Read Excel changes integer to integer

CharlieFirpoCharlieFirpo Member Posts: 48 Contributor II
edited September 2019 in Help
Dear All!

A have an excel table with a column that has text and number values as well. The first row of this column is the name (it is a text) of the RapidMiner attribute. The second row in excel is also a text. The third, fourth... are numbers, integers, like 1 2 3. These numbers are not 1.0 2.0 3.0. But when I use the Read Excel operator, RapidMiner changes these 1 2 3 numbers into 1.0 2.0 3.0. Why? How can I change them back? Using Real to Integer operator does not work, because this attribute has text value as well.

If I use Read CSV (reading a .csv with the same content), then during the read of the csv (using the Import Configuration Wizard), these 1 2 3 numbers are not change into 1.0 2.0 3.0. So reading csv is correct. I could use this operator, but it has a disadvantage. I can not set the Imported cell range. In Read Excel operator, there is a parameter to set the imported cell range.

So what is the solution? Read CSV or Read Excel operators do not read the tables automaticully. If I create a new (next) column in the csv or xls using not the RapidMiner, and after that I run my RapidMiner process, it will not see my new column. Why? Why the Read operators do not read the entire tables at every run of the process? They read only the actual values of the cell range set at first use of the Read operator.

Using Read Excel, I can set a large imported cell range, so if I create a new column or row in the table, the RapidMiner process will read the new column or row. But I'm not able to set the imported cell range at Read CSV.

But using Read Excel, my 1 2 3 numbers change into 1.0 2.0 3.0.

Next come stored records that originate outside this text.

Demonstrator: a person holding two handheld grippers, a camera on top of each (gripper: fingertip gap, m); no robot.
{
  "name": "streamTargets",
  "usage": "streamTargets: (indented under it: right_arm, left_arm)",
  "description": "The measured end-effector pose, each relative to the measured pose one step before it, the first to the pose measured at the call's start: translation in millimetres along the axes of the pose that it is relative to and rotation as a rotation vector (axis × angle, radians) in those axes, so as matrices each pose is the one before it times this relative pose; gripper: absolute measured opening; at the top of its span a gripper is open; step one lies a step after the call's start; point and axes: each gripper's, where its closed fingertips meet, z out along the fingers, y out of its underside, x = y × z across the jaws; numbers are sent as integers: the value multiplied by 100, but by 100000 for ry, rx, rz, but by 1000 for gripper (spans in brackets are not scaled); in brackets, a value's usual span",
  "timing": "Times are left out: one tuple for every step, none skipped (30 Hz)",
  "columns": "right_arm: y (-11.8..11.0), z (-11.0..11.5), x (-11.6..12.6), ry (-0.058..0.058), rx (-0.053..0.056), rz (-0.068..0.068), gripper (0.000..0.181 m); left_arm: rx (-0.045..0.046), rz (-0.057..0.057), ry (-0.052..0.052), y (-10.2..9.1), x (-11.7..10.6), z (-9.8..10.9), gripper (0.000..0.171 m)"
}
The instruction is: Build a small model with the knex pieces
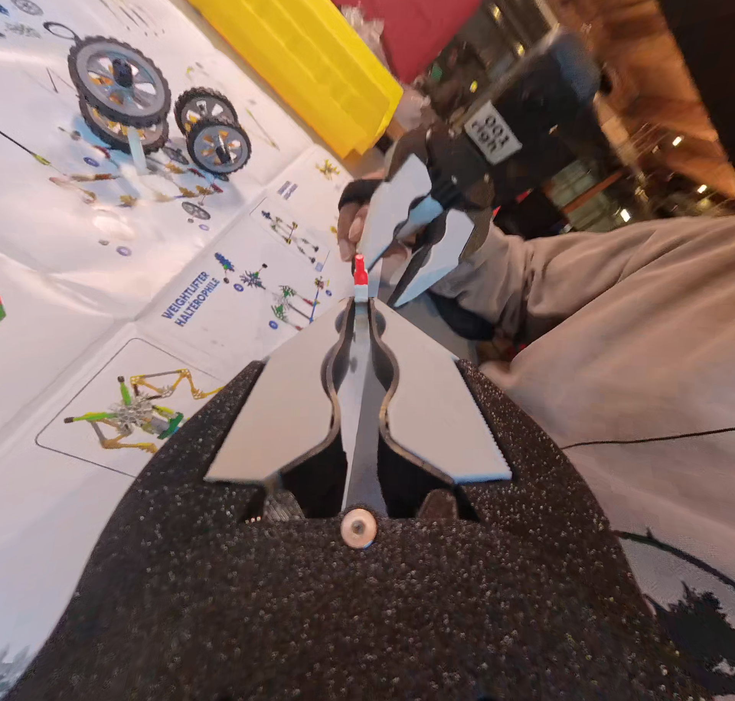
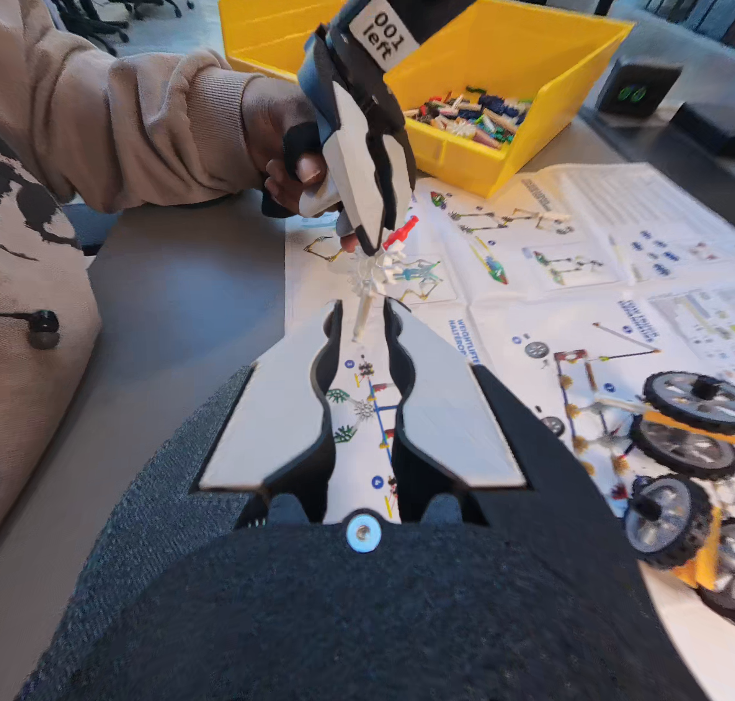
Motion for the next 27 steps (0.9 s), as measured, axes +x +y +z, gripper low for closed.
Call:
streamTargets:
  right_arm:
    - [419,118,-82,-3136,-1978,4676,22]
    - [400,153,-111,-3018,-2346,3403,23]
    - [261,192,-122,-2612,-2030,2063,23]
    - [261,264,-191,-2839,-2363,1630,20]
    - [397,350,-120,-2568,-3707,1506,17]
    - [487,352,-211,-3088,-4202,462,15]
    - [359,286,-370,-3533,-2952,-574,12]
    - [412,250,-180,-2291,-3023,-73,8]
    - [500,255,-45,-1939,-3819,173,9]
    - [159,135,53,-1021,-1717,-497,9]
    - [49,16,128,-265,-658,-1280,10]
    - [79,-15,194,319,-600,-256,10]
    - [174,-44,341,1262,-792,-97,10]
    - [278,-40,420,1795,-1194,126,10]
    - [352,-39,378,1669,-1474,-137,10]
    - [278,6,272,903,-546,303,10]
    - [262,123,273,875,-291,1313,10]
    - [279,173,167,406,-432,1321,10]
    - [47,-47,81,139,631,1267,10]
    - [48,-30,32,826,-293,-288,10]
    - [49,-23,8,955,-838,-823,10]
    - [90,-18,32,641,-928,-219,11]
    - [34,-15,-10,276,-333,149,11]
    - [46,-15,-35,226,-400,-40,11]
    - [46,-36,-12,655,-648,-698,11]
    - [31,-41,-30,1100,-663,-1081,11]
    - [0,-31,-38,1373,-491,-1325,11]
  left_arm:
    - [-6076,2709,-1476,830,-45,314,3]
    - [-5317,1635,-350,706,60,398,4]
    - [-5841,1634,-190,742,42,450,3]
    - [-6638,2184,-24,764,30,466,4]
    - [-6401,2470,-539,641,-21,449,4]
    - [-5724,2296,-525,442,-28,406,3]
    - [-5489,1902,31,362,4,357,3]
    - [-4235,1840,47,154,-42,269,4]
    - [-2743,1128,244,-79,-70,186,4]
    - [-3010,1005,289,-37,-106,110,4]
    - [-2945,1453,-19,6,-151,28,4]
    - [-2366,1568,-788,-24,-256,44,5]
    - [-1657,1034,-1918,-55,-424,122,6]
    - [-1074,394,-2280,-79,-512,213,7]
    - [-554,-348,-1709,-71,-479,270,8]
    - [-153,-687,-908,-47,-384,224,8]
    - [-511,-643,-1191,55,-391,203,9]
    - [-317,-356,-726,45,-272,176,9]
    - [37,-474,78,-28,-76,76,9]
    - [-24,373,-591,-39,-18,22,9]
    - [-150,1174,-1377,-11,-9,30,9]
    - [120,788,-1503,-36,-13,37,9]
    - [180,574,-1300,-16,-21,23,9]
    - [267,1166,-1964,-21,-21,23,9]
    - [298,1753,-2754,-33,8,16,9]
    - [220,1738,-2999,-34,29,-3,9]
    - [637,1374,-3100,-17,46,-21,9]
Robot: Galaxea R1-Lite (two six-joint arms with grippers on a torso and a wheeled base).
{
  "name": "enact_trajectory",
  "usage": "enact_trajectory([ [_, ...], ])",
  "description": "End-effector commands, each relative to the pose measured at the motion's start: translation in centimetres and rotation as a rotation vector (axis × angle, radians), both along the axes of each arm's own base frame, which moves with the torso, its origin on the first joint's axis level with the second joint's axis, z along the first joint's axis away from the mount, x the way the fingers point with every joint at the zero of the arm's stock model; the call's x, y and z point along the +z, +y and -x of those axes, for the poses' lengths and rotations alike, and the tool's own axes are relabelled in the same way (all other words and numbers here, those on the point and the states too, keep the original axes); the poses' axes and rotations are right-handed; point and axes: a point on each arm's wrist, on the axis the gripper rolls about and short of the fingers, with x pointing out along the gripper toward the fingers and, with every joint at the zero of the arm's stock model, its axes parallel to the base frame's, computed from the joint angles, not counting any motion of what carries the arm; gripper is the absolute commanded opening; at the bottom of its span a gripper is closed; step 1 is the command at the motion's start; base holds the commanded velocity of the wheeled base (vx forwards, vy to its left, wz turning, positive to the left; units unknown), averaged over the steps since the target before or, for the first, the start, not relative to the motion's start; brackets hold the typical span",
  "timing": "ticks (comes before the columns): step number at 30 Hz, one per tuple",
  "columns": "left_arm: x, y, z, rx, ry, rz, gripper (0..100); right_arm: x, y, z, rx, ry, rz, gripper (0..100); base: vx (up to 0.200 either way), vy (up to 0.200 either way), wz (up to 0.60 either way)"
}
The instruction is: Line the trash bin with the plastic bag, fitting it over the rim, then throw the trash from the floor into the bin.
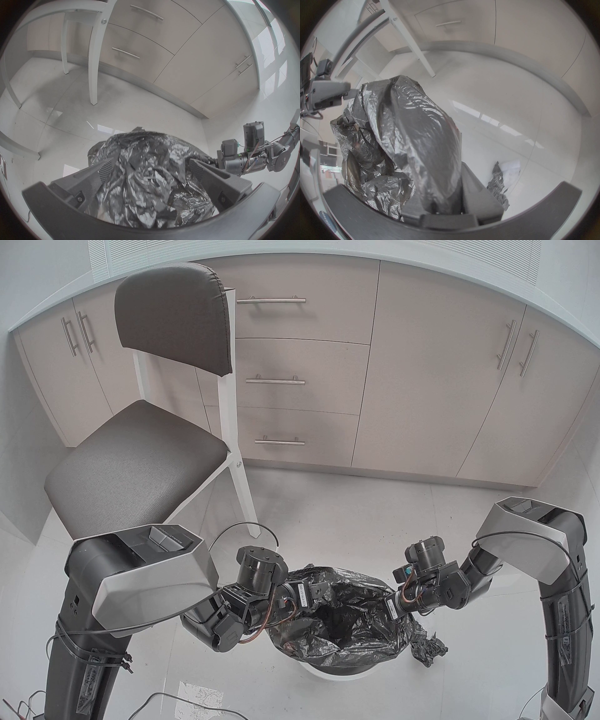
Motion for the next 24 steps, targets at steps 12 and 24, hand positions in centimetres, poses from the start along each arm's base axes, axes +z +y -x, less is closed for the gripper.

Is there any solution for my problem? I want a huge (not known) imported cell range, and I want my number in the format 1 2 3, not 1.0 2.0 3.0.

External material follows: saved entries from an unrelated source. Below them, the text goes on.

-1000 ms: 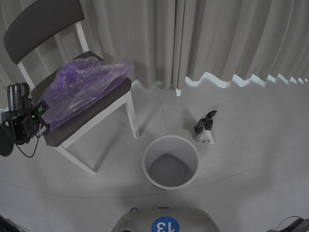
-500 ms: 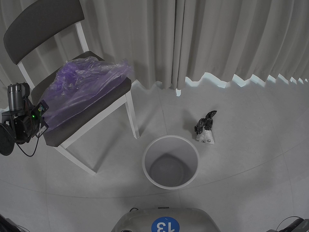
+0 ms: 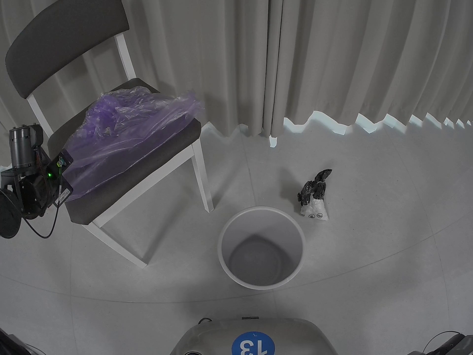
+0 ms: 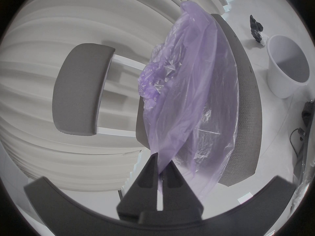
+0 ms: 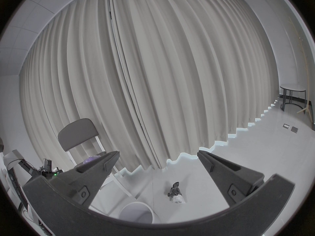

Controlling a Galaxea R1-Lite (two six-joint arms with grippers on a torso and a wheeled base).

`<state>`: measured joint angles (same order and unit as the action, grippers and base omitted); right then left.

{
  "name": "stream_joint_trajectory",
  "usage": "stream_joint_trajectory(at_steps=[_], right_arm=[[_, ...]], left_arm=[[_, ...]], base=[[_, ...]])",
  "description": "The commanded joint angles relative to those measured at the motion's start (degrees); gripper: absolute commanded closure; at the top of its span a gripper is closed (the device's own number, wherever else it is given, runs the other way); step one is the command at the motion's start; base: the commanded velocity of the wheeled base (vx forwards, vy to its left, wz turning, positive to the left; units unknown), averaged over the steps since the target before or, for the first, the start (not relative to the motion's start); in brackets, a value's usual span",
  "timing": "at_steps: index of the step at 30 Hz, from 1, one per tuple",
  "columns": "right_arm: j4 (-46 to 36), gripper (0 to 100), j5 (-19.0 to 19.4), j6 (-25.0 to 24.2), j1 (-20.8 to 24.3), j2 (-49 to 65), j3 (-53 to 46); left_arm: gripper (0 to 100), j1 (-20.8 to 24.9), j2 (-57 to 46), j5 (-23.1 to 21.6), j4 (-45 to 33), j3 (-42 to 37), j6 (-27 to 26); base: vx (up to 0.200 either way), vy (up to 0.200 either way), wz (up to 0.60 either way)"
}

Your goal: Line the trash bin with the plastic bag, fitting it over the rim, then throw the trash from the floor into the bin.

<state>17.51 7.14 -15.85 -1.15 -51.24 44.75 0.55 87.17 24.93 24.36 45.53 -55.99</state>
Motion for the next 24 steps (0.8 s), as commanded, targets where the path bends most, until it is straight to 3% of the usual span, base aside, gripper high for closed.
stream_joint_trajectory(at_steps=[1,7,24], right_arm=[[-0.1,0,0.3,0.0,0.3,0.2,-0.3],[-0.4,0,4.0,0.0,0.4,0.6,-1.2],[-0.6,0,3.4,0.9,5.9,-0.2,-4.1]], left_arm=[[100,0.5,-3.1,-0.3,0.9,-0.1,0.3],[100,1.8,-5.3,-1.0,3.6,0.3,0.4],[100,3.3,-9.6,-4.9,9.7,0.2,1.0]], base=[[0.0,0.0,0.0],[0.0,0.0,0.0],[0.0,0.0,0.0]])
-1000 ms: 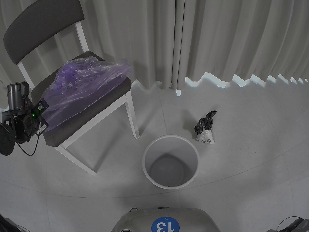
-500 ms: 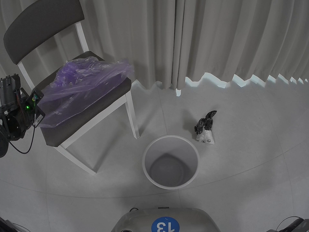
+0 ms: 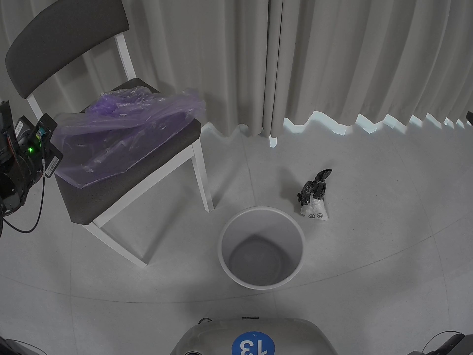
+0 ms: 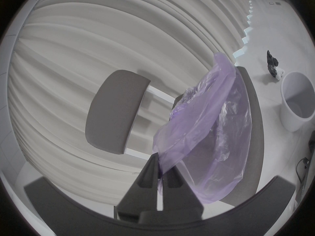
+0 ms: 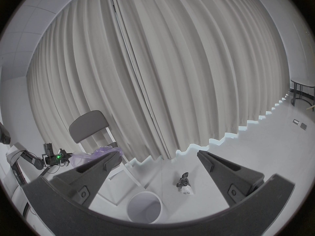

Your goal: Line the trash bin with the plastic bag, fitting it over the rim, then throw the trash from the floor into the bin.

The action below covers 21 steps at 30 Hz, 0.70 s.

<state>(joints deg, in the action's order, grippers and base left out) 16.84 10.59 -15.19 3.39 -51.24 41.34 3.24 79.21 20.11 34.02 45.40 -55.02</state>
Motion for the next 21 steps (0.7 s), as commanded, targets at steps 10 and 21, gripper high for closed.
stream_joint_trajectory(at_steps=[10,21], right_arm=[[0.7,0,0.0,13.9,5.2,0.2,-8.3],[0.7,0,0.5,14.0,9.2,0.1,-10.3]], left_arm=[[100,6.0,-4.3,-0.9,-0.5,1.4,4.4],[100,9.3,-4.2,-1.0,-1.0,4.6,10.3]], base=[[0.0,0.0,0.0],[0.0,0.0,0.0]])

Thank you reading this and trying to help me!
Tagged:

Answers

  • CharlieFirpoCharlieFirpo Member Posts: 48 Contributor II
    If I create a new row in my .xls or .csv table, then the Read CSV operator will automatically read the new row. Of course at Read Excel, it is needed to set a huge imported cell range to read the new row.
    But the read operators do not read the new columns. Neither Read Excel if one set a huge imported cell range. It does not work. There are the 'data set meta data information' at both read operators, and here needed to add the new columns. But to add a huge number of columns does not work, because if an added column does not exist in the table, then the read operators will throw a failure message.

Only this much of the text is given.